Tripod config is typically defined as a JSON file or stream which is added to the Config class somewhere early in your application, typically in your includes file or front controller:
$conf = json_decode(file_get_contents('tripod_config.json');
\Tripod\Config::setConfig($conf); // set the config, usually read in as JSON from a file
RDF namespaces are defined by a top level property namespaces
which defines a simple object, the keys of which are the prefix, the value of which are the namespace.
Example:
{
"namespaces" : {
"rdf":"http://www.w3.org/1999/02/22-rdf-syntax-ns#",
"dct":"http://purl.org/dc/terms/"
}
}
Tripod relies on namespaces for subjects so any subject URIs must have a pre-declared namespace in the config.
TODO: Future versions will detect non-namespaced subjects and assign a namespace to it in config. For this to happen we must start storing the config in the database rather than as an external file.
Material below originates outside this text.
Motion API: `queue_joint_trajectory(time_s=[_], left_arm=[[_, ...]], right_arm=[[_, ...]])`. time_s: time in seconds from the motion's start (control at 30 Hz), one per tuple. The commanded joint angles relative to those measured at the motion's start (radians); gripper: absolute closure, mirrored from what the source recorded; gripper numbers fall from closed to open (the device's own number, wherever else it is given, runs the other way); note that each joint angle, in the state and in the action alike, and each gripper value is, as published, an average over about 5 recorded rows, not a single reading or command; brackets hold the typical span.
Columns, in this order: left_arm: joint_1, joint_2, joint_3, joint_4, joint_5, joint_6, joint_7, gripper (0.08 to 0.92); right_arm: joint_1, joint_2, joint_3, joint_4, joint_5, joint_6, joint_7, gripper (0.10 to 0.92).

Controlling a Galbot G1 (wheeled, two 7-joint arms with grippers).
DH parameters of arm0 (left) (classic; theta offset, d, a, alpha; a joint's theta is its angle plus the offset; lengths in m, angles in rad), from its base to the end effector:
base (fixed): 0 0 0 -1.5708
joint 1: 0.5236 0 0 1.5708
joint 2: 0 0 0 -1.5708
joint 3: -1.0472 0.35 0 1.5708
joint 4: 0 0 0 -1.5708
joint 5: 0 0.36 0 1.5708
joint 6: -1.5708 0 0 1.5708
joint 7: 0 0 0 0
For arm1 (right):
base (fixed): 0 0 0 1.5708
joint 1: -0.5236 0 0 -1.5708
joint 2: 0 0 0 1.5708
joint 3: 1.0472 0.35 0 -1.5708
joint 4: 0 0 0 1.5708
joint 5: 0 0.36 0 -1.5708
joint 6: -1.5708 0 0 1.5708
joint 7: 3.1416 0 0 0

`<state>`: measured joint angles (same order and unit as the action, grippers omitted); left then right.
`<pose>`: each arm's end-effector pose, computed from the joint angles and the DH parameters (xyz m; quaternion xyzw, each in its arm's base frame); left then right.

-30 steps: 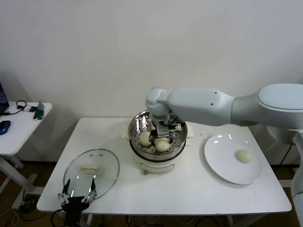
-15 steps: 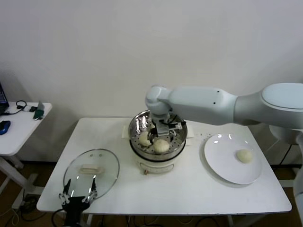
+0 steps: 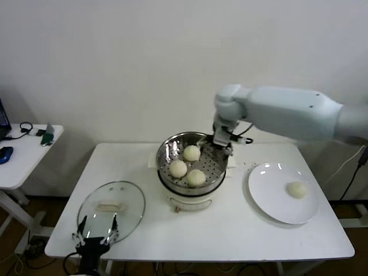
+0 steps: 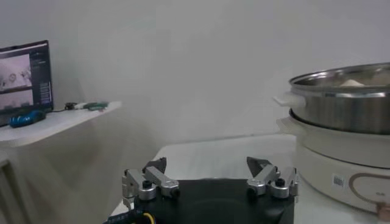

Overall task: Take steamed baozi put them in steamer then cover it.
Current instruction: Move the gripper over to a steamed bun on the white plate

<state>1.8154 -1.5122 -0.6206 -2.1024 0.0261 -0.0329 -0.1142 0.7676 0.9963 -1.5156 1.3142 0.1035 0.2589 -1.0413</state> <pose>0.1071 0.0398 -0.3336 0.0749 -0.9899 -0.0715 0.0965 0.5614 0.0210 -0.0223 0.6091 -0.2736 0.7302 0.1447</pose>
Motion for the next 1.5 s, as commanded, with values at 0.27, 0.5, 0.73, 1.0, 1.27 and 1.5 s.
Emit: queue_joint_trajectory(time_s=[0.27,0.5,0.73,1.0,1.27,1.5], left_arm=[[0.011,0.004,-0.002,-0.008,-0.001,-0.004,0.001,0.177],[0.011,-0.008,0.001,-0.008,-0.006,-0.015,0.009,0.177],[0.014,-0.014,-0.006,-0.004,-0.002,-0.014,0.008,0.177],[0.006,-0.021,-0.011,0.0,0.005,-0.002,0.003,0.177],[-0.004,-0.028,-0.006,0.007,0.018,0.004,0.002,0.177],[-0.003,-0.037,-0.007,0.003,0.024,0.008,-0.001,0.177]], right_arm=[[-0.09,-0.482,0.002,-0.066,0.162,-0.336,-0.023,0.203],[-0.397,-0.544,0.263,-0.172,-0.074,-0.286,-0.036,0.203],[-0.641,-0.486,0.517,-0.321,-0.201,-0.238,-0.033,0.203],[-0.768,-0.373,0.682,-0.459,-0.31,-0.194,-0.037,0.203],[-0.791,-0.292,0.748,-0.548,-0.346,-0.168,-0.039,0.203],[-0.803,-0.232,0.801,-0.611,-0.398,-0.142,-0.039,0.203]])
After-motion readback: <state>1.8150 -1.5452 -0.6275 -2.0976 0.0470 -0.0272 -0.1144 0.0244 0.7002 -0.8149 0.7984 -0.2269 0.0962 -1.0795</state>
Tripod supports named graphs. The default context property defines the default named graph to use if one is not specified.
Example:
{
"defaultContext" : "http://example.com"
}
Defines and names the data connections for Tripod.
Example:
{
"data_sources" : {
"rs1" : {
"type" : "mongo",
"connection": "mongodb:\/\/localhost",
"replicaSet": ""
},
"rs2" : {
"type" : "mongo",
"connection": "mongodb:\/\/example.com:27017",
"replicaSet": "repset1"
}
}
}
Defines the Tripod stores (for Mongo Tripod, these would be databases) and names the pods (e.g. MongoDB collections) Tripod can work with. Also includes the ability to define indexes and OWL-like cardinality rules on predicates within each collection. Each store must declare a data_source.
Example:
This example defines one store with two CBD_
pods along with associated indexes and cardinality rules.
{
"stores" : {
"my_app_db" : {
"pods" : {
"CBD_orders" : {
"cardinality" : {
"dct:created" : 1
},
"indexes" : {
"index1": {
"dct:subject.u":1
},
"index2" : {
"rdf:type.u":1
}
}
},
"CBD_users" : {
"cardinality" : {
"foaf:name.l" : 1
},
"indexes" : {
"index1": {
"rdf:type.u":1
}
}
}
},
"data_source" : "mongoCluster1"
}
}
}
View specifications define the shape of the materialised views that Mongo manages. For a full explanation of views, read the primer. In short, they mimic the functionality of DESCRIBE
or CONSTRUCT
-style SPARQL queries.
The convention for view spec identifiers is to prefix them with v_
.
Specs are defined as an array in the store level of the config document:
{
"stores": {
"some_store": {
"pods" : {},
"view_specifications": [
{
"_id": "v_spec_1"
},
{
"_id": "v_spec_2"
}
]
}
}
}
TODO:
- Implement versioned view specifications to allow automatic migration of data that meets an earlier specification
Table specifications define the shape of the tabular data that Mongo manages. For a full explanation of tables, read the primer. In short, they mimic the functionality of SELECT
-style SPARQL queries.
The convention for table spec identifiers is to prefix them with t_
.
Specs are defined as an array in the store level of the config document:
{
"stores": {
"some_store": {
"pods" : {},
"view_specifications" : [],
"table_specifications": [
{
"_id": "t_spec_1"
},
{
"_id": "t_spec_2"
}
]
}
}
}
TODO:
- Implement versioned table specifications to allow automatic migration of data that meets an earlier specification
Previous versions of Tripod integrated with ElasticSearch to provide indexing and full-text search. This was removed early on whilst Tripod was still closed source within Talis, as the complexity was not required. However some primitive regex-style searching is still provided. For a full explanation of views, read the primer.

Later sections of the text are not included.